The built environment and induced transport CO2 emissions: A double machine learning approach to account for residential self-selection
This addresses urban planning and climate change mitigation by providing spatially-explicit estimates to inform sustainable development, though it is incremental as it applies a known method to a specific domain.
The study tackled the problem of measuring the built environment's impact on travel-related CO2 emissions by controlling for residential self-selection, finding that emissions differ by almost a factor of two between central and suburban neighborhoods in Berlin. It evaluated plans for 64,000 new residential units to highlight practical implications for urban climate mitigation.
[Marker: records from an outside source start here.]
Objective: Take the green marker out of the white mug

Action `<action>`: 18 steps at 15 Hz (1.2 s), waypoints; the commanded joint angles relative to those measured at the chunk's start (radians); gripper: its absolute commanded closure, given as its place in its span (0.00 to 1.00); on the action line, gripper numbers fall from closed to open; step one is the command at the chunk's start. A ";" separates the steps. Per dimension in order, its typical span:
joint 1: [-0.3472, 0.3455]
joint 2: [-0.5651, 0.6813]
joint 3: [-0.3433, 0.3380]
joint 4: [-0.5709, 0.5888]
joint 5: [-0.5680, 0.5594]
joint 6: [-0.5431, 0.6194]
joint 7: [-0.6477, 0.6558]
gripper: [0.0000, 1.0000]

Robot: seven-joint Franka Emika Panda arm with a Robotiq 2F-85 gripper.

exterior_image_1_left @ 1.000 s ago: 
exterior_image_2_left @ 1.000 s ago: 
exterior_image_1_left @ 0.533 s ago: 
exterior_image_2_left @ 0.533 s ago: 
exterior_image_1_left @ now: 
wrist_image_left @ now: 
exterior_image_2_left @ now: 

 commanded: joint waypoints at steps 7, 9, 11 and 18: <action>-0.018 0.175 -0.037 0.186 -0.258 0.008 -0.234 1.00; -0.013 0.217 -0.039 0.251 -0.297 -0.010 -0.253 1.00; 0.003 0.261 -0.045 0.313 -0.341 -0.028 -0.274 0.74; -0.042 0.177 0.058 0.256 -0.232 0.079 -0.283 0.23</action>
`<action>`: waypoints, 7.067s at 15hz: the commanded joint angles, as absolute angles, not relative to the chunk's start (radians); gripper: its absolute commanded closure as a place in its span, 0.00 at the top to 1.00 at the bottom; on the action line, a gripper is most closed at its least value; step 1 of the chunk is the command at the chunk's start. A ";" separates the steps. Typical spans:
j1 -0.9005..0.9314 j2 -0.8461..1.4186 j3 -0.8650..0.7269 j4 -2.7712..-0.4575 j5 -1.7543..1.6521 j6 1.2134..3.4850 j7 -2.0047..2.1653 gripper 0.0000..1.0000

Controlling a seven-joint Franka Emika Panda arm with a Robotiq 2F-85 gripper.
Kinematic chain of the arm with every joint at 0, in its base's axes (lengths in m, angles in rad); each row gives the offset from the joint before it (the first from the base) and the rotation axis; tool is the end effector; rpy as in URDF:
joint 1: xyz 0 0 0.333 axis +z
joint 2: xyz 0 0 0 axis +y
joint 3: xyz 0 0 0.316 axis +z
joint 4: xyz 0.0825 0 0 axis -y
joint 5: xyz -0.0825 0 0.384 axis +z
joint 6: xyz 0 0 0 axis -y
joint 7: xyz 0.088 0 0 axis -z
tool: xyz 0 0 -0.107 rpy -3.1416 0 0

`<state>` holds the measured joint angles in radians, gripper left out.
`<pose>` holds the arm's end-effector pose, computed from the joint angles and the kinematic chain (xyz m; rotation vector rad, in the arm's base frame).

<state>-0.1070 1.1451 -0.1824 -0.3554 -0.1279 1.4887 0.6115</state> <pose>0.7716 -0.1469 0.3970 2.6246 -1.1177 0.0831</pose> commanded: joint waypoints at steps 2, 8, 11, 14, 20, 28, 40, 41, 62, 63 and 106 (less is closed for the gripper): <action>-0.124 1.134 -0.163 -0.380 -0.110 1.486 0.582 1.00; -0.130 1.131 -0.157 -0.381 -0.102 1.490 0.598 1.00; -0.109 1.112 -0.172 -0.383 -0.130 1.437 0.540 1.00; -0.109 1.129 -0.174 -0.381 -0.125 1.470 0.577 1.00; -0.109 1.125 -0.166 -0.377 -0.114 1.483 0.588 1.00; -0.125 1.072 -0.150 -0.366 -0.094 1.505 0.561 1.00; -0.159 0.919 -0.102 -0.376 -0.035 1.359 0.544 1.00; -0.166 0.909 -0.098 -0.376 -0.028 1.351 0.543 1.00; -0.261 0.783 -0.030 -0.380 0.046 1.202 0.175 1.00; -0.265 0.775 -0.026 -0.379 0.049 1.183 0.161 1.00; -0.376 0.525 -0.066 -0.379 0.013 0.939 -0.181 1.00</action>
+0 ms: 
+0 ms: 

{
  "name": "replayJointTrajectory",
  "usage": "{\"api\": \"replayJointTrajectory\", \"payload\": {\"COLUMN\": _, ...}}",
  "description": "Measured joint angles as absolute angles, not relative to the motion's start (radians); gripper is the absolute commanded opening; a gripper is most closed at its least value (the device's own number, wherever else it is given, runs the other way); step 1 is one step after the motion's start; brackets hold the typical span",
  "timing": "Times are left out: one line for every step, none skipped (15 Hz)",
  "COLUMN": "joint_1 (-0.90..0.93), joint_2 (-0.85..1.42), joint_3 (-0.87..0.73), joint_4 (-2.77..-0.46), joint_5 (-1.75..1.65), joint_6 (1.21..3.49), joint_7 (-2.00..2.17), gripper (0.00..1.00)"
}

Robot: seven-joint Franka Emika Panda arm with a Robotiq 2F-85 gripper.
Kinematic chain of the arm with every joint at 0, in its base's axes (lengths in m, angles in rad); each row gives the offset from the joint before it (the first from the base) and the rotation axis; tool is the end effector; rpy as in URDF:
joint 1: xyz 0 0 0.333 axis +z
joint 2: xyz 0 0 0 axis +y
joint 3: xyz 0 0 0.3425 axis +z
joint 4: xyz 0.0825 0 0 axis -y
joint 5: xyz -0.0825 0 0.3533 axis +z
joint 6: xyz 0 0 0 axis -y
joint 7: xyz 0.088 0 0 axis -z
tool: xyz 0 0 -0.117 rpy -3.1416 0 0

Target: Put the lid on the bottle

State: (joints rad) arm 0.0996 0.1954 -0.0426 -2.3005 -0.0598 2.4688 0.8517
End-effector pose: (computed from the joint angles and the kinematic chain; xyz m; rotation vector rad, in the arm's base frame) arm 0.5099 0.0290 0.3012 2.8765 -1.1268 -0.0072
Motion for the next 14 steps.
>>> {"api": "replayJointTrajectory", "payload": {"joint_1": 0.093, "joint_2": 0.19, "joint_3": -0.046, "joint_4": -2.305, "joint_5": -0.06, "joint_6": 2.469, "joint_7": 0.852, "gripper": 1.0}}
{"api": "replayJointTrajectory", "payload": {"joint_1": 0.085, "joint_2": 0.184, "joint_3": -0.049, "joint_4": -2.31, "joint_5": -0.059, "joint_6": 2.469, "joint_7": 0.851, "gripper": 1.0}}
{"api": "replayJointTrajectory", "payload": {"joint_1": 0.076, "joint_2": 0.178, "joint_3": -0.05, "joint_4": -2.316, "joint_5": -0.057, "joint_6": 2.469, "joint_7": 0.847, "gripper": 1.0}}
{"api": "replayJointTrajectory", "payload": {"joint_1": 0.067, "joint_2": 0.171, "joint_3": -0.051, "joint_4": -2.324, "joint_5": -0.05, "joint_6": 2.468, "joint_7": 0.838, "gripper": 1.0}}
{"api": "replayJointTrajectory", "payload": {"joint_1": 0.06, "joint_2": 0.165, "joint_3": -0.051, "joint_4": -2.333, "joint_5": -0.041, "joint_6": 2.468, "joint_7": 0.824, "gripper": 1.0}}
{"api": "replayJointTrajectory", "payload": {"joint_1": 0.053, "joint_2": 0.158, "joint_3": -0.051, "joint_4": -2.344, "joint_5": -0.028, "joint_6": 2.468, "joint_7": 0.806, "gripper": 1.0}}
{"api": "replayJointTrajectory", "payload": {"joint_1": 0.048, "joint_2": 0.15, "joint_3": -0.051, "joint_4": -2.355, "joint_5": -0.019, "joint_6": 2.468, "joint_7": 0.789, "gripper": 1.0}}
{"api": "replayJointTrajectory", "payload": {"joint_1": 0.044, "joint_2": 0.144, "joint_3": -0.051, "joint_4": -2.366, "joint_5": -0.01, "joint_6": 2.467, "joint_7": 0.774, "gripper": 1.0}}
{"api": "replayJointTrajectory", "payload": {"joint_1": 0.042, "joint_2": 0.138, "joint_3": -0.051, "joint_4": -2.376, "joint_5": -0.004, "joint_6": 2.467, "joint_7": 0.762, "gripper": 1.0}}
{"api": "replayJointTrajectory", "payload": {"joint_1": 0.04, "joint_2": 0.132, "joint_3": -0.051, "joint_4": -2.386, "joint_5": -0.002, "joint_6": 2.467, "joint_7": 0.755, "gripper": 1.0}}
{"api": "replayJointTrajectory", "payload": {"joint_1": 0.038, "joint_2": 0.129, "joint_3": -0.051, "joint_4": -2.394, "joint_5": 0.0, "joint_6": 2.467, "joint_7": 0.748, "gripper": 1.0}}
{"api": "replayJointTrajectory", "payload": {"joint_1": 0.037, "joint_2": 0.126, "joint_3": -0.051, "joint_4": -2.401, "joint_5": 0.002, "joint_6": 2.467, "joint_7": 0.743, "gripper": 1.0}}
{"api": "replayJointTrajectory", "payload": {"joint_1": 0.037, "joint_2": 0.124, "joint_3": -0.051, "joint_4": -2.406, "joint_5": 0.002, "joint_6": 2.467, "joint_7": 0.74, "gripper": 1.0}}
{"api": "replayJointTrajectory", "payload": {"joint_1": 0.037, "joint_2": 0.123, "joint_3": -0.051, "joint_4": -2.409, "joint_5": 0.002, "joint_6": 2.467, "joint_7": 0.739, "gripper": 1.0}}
Understanding why travel behavior differs between residents of urban centers and suburbs is key to sustainable urban planning. Especially in light of rapid urban growth, identifying housing locations that minimize travel demand and induced CO2 emissions is crucial to mitigate climate change. While the built environment plays an important role, the precise impact on travel behavior is obfuscated by residential self-selection. To address this issue, we propose a double machine learning approach to obtain unbiased, spatially-explicit estimates of the effect of the built environment on travel-related CO2 emissions for each neighborhood by controlling for residential self-selection. We examine how socio-demographics and travel-related attitudes moderate the effect and how it decomposes across the 5Ds of the built environment. Based on a case study for Berlin and the travel diaries of 32,000 residents, we find that the built environment causes household travel-related CO2 emissions to differ by a factor of almost two between central and suburban neighborhoods in Berlin. To highlight the practical importance for urban climate mitigation, we evaluate current plans for 64,000 new residential units in terms of total induced transport CO2 emissions. Our findings underscore the significance of spatially differentiated compact development to decarbonize the transport sector.